Artificial Intelligence – the future of fighting child sexual abuse material

Artificial Intelligence – the future of fighting child sexual abuse material
15 April, 2019 NetClean

Artificial Intelligence – the future of fighting child sexual abuse material?

Artificial Intelligence, AI, has started to play a prominent part in child sexual abuse investigations, by helping to recognise, categorise and triage material. This technology is currently mostly used by law enforcement, however industry is now developing AI to recognise online child sexual abuse material.

In this series of blogs, we discuss technologies that are used to stop child sexual abuse. Unlike the tools we have previously covered, e.g. web crawlers and hashing technology, AI has the potential to identify new and previously unclassified child sexual abuse material. However, as always, it is not a fix-it-all solution.

The sheer volume of material that is found after arrests is a major stumbling block to processing and identifying offenders and children. Data in the NetClean Report 2017 shows that a ‘normal’ case can contain anywhere between 50,000 to 5 million images, many of them images that do not contain child sexual abuse.
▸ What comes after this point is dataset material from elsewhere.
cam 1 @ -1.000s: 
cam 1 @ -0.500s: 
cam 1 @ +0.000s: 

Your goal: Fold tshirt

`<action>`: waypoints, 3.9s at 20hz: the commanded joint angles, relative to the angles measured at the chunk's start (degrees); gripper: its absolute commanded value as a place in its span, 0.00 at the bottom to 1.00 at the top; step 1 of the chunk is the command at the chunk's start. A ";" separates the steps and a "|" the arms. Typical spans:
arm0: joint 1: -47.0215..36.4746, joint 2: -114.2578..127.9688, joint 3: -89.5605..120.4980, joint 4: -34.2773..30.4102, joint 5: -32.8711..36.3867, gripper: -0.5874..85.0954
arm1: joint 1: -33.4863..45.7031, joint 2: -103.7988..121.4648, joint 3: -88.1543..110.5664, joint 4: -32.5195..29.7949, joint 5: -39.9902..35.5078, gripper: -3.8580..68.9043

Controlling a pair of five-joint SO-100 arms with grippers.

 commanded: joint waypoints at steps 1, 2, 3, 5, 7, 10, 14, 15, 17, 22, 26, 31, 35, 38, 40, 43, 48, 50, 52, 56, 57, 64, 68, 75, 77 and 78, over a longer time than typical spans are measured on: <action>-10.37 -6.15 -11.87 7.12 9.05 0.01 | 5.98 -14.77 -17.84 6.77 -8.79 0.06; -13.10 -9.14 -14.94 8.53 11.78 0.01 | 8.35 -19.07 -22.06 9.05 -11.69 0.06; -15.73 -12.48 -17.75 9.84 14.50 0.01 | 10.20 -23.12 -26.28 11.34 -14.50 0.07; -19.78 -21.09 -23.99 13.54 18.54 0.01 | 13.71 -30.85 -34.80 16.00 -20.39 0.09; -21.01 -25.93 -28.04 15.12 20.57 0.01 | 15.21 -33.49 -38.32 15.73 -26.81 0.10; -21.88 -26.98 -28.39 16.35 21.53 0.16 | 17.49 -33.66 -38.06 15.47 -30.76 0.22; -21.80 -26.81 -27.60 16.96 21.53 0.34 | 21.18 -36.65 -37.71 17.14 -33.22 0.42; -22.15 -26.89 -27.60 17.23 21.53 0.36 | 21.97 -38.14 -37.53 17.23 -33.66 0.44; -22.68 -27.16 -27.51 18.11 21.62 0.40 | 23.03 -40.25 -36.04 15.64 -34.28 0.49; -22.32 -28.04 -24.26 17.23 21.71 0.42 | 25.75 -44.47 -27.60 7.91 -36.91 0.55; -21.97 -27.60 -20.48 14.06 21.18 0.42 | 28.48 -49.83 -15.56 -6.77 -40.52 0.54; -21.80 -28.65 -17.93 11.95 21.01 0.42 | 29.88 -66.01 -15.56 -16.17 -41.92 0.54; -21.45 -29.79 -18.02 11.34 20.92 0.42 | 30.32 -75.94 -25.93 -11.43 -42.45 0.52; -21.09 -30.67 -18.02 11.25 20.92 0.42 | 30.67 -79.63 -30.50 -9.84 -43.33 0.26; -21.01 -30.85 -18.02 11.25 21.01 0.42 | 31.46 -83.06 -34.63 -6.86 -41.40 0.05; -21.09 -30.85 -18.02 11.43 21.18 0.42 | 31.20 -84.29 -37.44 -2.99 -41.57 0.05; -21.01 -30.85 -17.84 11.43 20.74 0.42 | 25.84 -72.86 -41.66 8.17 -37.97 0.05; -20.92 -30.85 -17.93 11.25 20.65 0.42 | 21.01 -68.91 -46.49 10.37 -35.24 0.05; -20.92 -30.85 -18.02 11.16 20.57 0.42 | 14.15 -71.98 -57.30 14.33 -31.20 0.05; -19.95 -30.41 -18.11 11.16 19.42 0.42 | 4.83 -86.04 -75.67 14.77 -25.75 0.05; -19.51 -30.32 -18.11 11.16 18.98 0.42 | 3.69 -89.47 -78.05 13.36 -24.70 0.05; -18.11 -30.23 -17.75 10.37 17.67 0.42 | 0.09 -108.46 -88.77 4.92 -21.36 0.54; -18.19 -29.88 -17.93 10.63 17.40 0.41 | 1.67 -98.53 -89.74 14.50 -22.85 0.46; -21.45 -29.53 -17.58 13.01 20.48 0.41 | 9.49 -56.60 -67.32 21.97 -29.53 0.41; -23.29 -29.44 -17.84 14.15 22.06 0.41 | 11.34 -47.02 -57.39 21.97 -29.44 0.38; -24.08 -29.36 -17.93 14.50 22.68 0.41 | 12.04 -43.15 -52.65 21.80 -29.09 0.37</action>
Analysis and classification of this number of images is a major challenge for the human brain. Help to sort through and triage large quantities of data is vital.

What is Artificial Intelligence?

Artificial Intelligence, AI, is the philosophical and practical idea that machines can carry out tasks in a way that humans consider ‘smart.’

Originally AI focused on making computers perform challenging sequential tasks, like calculating increasingly complex calculations. However, as technology and our understanding of the human brain changed, work on AI was directed towards mimicking human decision-making processes and carrying out tasks in more ‘human’ ways. It now relies on the adage that intelligence is learning without instruction or programming.

The current cutting edge of AI is Machine Learning, which is born from the idea that machines should be able to train on data and learn for themselves.

The cutting edge of the cutting edge

The cutting edge of machine learning is Artificial Neural Networks (ANN), complex statistic processors, which originally were designed to process information the same way that a human brain does.

Rather than being modelled on the historical system of sequential processing and execution of explicit instructions, ANN are based on efforts to model information processing in the human brain. These rely on parallel processing and implicit instructions based on recognition of patterns from external (sensory) sources.

Typically artificial neurons are aggregated into different layers, which may perform different types of transformations on their inputs. The output of one layer is the input to the next one. The more layers, the deeper the network is said to be, and this is why Machine Learning with ANN is sometimes called Deep Learning. Deeper networks enable more complex calculations and tasks to be performed. 

Importantly, ANN are adaptive systems that change based on external or internal information that flows through the network. I.e. the system is learning and the networks infer functions from learning. This is important in applications where the complexity of the data or task makes the design of function by hand difficult.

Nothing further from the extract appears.